Within midwifery education, Franklin said there is a push for more midwives of color, something very much in need. 

“In the U.S. in general, the community CNMs serve is disproportionately represented by women of color, while the midwifery workforce consists overwhelmingly of older white females,” she said.

After spending the first seven years of her practice at a birth center, Frires shifted her practice to the inner city to work with teens and at-risk moms.

“There are so many ways to be a midwife,” she said. “I had a solo menopause practice for a year, and I loved being an NP in the fertility department for four years.”

After concluding her career in a large health system setting, Frires observed that some aspects of birth have become more medicalized while neonatal morbidity and mortality has increased.

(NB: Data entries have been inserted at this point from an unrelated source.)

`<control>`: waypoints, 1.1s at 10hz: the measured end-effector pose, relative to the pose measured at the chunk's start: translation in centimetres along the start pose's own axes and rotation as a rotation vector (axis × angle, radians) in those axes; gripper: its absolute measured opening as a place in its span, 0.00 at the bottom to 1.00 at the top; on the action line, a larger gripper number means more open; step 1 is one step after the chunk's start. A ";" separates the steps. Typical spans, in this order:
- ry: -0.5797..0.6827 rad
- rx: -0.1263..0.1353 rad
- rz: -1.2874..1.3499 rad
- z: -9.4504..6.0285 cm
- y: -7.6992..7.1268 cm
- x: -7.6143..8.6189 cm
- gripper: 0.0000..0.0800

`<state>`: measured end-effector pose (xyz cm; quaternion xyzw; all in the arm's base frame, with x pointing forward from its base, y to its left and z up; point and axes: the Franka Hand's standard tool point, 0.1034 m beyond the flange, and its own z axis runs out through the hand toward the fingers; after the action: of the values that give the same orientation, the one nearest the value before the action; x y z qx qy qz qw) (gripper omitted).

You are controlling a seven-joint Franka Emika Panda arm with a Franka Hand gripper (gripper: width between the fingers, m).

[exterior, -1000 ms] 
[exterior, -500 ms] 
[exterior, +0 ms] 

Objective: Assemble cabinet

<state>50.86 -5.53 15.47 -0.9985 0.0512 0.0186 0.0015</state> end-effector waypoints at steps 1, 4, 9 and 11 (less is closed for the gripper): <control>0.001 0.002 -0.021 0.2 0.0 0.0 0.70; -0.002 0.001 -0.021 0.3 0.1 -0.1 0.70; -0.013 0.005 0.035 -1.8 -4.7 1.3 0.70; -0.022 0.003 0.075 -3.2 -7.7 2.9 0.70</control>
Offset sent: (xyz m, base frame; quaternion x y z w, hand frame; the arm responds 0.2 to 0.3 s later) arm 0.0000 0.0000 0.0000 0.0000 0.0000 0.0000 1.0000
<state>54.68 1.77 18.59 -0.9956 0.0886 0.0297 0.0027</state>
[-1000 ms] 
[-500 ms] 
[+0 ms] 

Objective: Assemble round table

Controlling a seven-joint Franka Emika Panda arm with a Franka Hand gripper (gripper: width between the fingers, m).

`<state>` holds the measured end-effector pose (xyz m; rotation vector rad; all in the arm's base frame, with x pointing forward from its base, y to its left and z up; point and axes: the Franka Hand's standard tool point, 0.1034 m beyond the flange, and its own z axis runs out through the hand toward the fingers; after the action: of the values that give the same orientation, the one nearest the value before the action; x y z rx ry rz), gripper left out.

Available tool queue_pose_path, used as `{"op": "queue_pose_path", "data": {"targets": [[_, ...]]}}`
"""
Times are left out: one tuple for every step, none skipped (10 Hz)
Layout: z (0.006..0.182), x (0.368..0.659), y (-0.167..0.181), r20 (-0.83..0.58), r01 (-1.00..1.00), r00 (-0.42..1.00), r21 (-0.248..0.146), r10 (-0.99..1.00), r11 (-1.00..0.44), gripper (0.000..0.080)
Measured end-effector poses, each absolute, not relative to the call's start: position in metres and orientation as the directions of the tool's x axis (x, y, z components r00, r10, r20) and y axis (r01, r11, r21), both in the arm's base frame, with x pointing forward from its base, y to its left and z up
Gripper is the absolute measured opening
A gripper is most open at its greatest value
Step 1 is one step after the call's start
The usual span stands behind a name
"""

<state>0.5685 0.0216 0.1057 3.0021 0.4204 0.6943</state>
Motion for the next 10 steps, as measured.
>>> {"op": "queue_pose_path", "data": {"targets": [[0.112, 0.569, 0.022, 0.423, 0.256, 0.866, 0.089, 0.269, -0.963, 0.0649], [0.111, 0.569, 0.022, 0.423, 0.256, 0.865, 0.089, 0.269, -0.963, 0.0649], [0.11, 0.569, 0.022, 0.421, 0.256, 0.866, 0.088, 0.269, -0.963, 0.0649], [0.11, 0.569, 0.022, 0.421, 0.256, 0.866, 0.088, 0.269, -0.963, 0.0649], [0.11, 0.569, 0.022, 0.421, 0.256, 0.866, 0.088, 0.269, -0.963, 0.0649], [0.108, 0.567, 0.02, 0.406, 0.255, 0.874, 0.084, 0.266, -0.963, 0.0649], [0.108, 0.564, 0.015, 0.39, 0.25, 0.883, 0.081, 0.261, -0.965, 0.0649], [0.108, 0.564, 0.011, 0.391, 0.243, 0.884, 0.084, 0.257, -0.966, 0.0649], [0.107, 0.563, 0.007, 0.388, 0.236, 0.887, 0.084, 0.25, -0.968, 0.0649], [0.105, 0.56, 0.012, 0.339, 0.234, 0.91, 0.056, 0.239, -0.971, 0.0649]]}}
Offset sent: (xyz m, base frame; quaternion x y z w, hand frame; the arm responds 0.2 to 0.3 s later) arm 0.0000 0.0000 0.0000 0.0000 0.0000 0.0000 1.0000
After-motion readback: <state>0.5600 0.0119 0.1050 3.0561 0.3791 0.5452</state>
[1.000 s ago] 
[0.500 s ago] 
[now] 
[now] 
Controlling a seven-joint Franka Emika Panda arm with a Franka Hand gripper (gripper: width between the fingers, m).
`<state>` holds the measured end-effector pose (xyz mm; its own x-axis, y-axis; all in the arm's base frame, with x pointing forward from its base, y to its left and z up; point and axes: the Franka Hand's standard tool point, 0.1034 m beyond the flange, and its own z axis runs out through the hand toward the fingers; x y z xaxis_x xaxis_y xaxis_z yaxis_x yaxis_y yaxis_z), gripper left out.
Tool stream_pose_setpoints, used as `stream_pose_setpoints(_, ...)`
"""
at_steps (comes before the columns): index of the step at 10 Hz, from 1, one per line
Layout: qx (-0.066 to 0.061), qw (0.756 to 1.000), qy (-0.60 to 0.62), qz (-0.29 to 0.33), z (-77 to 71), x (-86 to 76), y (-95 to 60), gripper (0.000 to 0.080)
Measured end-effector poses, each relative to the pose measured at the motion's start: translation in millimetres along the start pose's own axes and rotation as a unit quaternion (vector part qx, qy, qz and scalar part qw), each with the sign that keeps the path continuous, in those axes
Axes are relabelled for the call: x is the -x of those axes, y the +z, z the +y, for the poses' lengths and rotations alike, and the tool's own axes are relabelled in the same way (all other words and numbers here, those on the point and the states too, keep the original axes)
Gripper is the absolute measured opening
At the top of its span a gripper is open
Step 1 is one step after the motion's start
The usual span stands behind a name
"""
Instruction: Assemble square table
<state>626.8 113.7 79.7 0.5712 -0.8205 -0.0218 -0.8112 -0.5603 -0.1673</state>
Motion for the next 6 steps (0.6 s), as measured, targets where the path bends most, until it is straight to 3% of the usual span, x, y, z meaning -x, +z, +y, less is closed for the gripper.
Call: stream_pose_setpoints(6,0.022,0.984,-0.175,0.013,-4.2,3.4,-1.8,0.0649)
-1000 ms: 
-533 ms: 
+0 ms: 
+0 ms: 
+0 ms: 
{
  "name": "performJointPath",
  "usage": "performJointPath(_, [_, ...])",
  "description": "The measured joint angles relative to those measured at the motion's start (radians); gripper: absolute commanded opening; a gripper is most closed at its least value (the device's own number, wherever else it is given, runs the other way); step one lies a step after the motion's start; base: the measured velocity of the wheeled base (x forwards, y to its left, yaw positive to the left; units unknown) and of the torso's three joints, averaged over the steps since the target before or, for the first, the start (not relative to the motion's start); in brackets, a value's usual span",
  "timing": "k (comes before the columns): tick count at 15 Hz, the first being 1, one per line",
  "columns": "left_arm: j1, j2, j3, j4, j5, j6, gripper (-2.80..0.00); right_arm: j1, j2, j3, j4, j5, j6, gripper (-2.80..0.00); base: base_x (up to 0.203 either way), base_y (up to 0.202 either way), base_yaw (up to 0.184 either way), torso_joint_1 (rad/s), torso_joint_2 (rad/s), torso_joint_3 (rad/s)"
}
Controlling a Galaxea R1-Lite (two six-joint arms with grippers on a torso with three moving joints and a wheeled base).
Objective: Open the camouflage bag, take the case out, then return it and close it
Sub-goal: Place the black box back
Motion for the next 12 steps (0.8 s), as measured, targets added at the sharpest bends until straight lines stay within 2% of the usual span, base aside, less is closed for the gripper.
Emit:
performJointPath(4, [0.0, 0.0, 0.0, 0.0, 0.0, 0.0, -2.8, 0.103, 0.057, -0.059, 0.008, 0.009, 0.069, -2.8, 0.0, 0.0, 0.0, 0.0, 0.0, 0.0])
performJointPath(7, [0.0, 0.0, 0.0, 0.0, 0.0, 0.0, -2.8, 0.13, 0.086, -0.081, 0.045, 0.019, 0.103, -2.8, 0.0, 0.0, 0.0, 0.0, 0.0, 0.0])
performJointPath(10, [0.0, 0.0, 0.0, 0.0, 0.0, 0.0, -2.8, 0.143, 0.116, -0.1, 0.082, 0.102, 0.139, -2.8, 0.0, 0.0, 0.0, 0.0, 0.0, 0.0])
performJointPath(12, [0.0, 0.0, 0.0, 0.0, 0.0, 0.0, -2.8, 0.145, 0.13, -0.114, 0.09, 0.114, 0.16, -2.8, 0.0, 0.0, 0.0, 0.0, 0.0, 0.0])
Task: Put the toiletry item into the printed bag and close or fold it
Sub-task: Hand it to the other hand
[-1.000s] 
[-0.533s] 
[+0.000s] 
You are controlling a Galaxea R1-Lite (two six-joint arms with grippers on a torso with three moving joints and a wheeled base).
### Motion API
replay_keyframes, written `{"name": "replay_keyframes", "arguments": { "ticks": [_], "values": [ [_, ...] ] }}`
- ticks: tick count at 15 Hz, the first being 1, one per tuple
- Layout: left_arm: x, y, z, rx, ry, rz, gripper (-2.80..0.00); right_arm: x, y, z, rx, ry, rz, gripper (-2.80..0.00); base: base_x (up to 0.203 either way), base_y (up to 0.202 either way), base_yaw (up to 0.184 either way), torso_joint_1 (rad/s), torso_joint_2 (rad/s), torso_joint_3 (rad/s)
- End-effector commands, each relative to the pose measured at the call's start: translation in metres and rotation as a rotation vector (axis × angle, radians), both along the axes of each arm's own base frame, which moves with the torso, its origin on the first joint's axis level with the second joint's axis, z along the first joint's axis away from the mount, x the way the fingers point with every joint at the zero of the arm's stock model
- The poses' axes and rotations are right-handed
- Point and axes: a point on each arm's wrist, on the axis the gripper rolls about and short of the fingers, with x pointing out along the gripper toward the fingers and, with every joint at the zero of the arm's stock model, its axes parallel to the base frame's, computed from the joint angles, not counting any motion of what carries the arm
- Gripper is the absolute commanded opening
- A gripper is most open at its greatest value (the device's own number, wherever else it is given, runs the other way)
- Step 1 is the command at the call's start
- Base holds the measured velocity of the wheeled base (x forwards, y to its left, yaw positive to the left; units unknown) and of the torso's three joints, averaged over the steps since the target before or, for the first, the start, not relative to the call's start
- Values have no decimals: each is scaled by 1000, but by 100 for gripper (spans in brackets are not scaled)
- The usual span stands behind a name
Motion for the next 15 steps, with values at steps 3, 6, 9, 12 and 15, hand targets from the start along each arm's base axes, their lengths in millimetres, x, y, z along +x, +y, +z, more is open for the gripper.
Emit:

“Cleveland is one of the highest centers in the nation for racial disparity in this regard,” she said. “The challenges remain: root out racism in our medical communities, re-establish community birth centers and doula programs, pass legislation that supports birth workers at all levels. Maternity care is the gateway to the rest of the system.”

The next generation of CNMs needs more diversity and more leaders, Franklin said.

“Midwifery as a profession needs pioneers and those willing to lead the way for full practice authority and the removal of other barriers to quality care for patients,” she said.

For Franklin, the best part about being a midwife is being able to improve a patient’s quality of life over time.

“It’s a privilege to be able to facilitate someone’s ability to achieve their reproductive health goals, achieving pregnancy when they want a baby and preventing pregnancy when that is the goal,” she said. “Midwives facilitate a woman’s experience through the birth process in a way that empowers her and starts her off on the path of confident parenthood.”

Hawk said midwifery can’t be just a job.

“When I was in school, students saw nursing as a calling. To care for patients was more than just a job,” she said. “If you’re going to become a midwife, a nurse practitioner or advanced practice nurse, I would hope students see it more as just than a 9-to-5. If you want to become a midwife it’s more than just catching a baby. There is a skill to this job.”